Patienten, die an einer Herzschwäche leiden, sollten Anzeichen einer Depression ernst nehmen.

Londoner Forschern zufolge erhöht sich das Sterberisiko bei Herzpatienten mit einer mittelstarken bis schweren Depression um ein Fünffaches im Vergleich zu Betroffenen, die nicht oder nur als leicht depressiv gelten. Das gilt unabhängig von Alter und Geschlecht, dem Grad der körperlichen Erkrankung und der Höhe des Blutdrucks, so die Wissenschaftler um Studienleiter John Cleland am Imperial College in London. Sie hatten Patienten mit Herzschwäche begleitet, die wegen Komplikationen in die Klinik eingewiesen worden waren. Im Rahmen ihrer Studie untersuchten sie soziale, mentale und physische Faktoren sowie zusätzliche Erkrankungen, unter denen die Patienten litten.

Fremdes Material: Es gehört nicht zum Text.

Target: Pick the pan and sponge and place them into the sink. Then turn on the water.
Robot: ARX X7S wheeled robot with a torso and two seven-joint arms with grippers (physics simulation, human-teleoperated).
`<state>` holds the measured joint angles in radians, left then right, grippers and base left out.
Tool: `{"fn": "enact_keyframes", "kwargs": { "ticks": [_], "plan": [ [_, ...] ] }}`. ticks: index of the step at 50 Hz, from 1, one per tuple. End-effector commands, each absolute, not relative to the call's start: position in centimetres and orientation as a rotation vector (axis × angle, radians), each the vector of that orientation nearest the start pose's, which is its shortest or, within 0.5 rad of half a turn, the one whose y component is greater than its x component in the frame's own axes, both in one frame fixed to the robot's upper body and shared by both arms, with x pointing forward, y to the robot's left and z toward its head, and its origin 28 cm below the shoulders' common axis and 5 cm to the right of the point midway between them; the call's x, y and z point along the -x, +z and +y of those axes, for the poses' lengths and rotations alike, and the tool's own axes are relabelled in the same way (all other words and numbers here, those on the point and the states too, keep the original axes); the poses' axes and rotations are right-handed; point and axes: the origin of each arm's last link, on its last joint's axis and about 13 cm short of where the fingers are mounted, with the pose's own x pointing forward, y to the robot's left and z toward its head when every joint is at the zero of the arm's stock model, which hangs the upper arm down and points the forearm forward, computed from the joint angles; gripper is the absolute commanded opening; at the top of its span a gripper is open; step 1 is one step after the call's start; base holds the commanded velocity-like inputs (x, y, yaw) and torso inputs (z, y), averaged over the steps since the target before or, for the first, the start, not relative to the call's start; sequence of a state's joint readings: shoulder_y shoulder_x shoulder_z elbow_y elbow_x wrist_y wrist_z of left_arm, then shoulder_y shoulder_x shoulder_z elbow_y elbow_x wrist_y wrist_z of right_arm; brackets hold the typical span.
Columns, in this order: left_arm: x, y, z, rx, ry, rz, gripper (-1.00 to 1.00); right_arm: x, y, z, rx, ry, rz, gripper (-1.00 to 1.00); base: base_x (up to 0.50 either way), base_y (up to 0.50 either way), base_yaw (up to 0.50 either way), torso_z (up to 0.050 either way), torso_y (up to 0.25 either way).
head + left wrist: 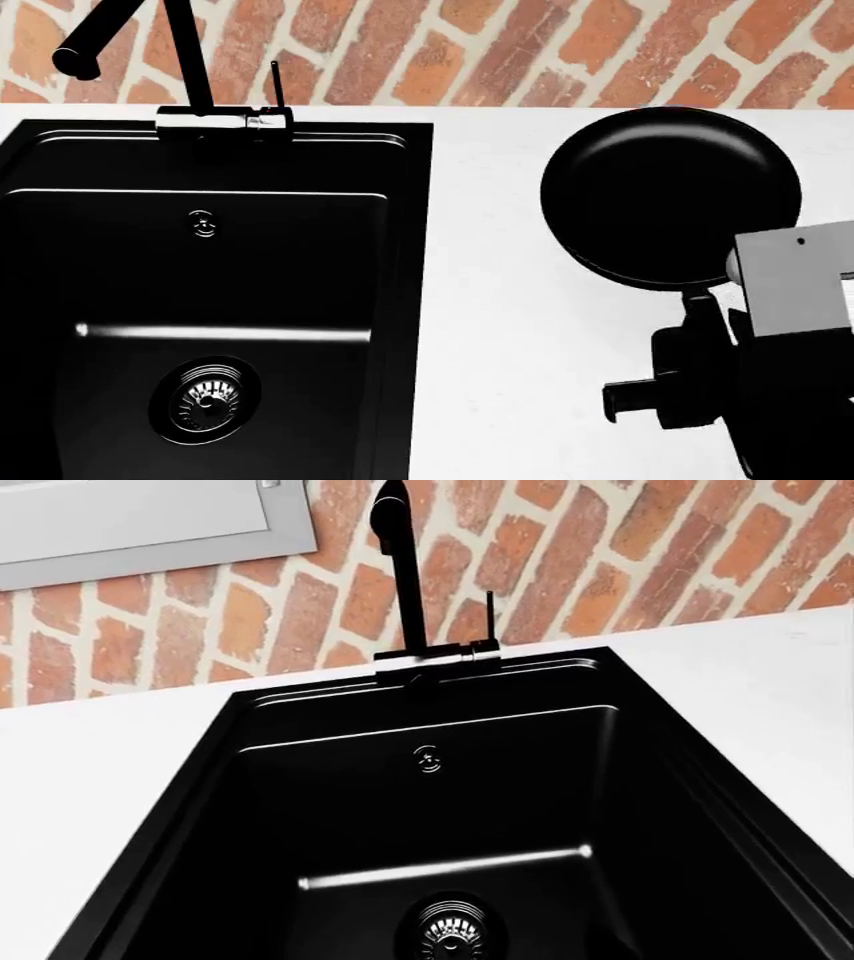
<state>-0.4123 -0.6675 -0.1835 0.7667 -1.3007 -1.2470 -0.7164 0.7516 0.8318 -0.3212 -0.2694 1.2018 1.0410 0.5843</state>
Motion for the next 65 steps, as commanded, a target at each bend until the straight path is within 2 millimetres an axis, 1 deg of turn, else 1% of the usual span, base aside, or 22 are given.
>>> {"fn": "enact_keyframes", "kwargs": {
  "ticks": [1,2,3,5,11,15,17,20,22,28,29,31,40,45,50,53,59,65],
  "plan": [
    [-18.8,20.2,26.5,-0.101,-0.034,0.171,1.0,-25.3,21.3,-18.9,0.172,0.073,0.25,-1.0,0.0,0.0,0.0,0.0,0.01],
    [-18.7,20.2,26.6,-0.101,-0.034,0.171,1.0,-25.3,21.4,-18.9,0.167,0.068,0.23,-1.0,0.0,0.0,0.0,0.0,0.0],
    [-18.6,20.2,26.6,-0.101,-0.033,0.171,1.0,-25.1,21.4,-18.8,0.162,0.114,0.228,-1.0,0.0,0.0,0.0,0.0,0.0],
    [-18.6,20.2,26.7,-0.1,-0.032,0.169,1.0,-24.9,21.4,-18.8,0.233,0.104,0.187,-1.0,0.0,0.0,0.0,0.0,0.0],
    [-18.3,20.4,27.2,-0.101,-0.027,0.164,1.0,-24.7,21.2,-18.5,0.218,0.155,0.188,-1.0,0.0,0.0,0.0,0.0,0.002],
    [-18.3,20.3,27.1,-0.102,-0.025,0.164,1.0,-24.7,21.1,-18.5,0.215,0.157,0.183,-1.0,0.0,0.08,0.0,0.0,0.003],
    [-18.1,20.3,27.3,-0.103,-0.024,0.164,1.0,-24.7,21.0,-18.5,0.217,0.159,0.182,-1.0,0.0,0.24,0.0,0.0,0.0],
    [-17.9,20.4,27.5,-0.104,-0.024,0.163,1.0,-24.6,21.0,-18.4,0.213,0.166,0.184,-1.0,0.0,0.5,0.0,0.0,0.003],
    [-18.3,20.3,27.1,-0.105,-0.025,0.163,1.0,-24.7,20.9,-18.4,0.214,0.167,0.189,-1.0,0.0,0.43,0.0,0.0,0.0],
    [-18.2,20.2,27.2,-0.103,-0.022,0.164,1.0,-24.7,20.7,-18.3,0.223,0.177,0.201,-1.0,0.0,0.42,0.0,0.0,0.002],
    [-18.7,20.2,26.8,-0.103,-0.022,0.164,1.0,-24.7,20.7,-18.3,0.221,0.177,0.201,-1.0,0.0,0.42,0.0,0.0,0.0],
    [-18.3,20.3,27.2,-0.103,-0.021,0.164,1.0,-24.7,20.7,-18.3,0.225,0.176,0.201,-1.0,0.0,0.46,0.0,0.0,0.005],
    [-18.3,20.2,27.2,-0.1,-0.023,0.165,1.0,-24.7,20.8,-18.4,0.224,0.175,0.199,-1.0,0.0,0.5,0.0,0.002,0.001],
    [-18.1,20.3,27.3,-0.103,-0.022,0.165,1.0,-25.0,20.6,-18.2,0.222,0.182,0.203,-1.0,0.0,0.5,0.0,0.0,0.002],
    [-18.1,20.3,27.3,-0.104,-0.022,0.164,1.0,-25.4,20.9,-18.3,0.226,0.185,0.199,-1.0,0.0,0.5,0.0,0.0,0.002],
    [-18.2,20.3,27.3,-0.103,-0.022,0.165,1.0,-25.3,20.8,-18.3,0.223,0.182,0.199,-1.0,0.0,0.5,0.0,0.0,0.0],
    [-18.7,20.2,26.9,-0.103,-0.027,0.166,1.0,-25.0,20.3,-18.4,0.211,0.177,0.21,-1.0,0.0,0.5,0.0,0.0,0.002],
    [-18.3,20.1,27.1,-0.102,-0.028,0.167,1.0,-25.1,20.4,-18.4,0.216,0.185,0.211,-1.0,0.0,0.09,0.0,0.002,0.002]
  ]
}}
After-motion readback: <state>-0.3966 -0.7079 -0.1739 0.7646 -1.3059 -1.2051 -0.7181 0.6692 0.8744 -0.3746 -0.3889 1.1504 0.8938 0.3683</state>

Den starken Zusammenhang zwischen Depression und Sterberisiko erklären die Forscher mit dem Verlust an Motivation und Zuversicht der betroffenen Patienten. Viele litten unter Appetitlosigkeit und Schlafproblemen. Damit verschlechtere sich ihre Lebensqualität und vermindere sich die Lebenserwartung. Es sei daher wichtig, Depressionen bei Patienten mit Herzschwäche frühzeitig zu erkennen und zu behandeln. Cleland und Kollegen geben dabei zu bedenken, dass Antidepressiva bei dieser Patientengruppe nicht ausreichend wirksam sind, und raten zusätzlich zu einer Psychotherapie.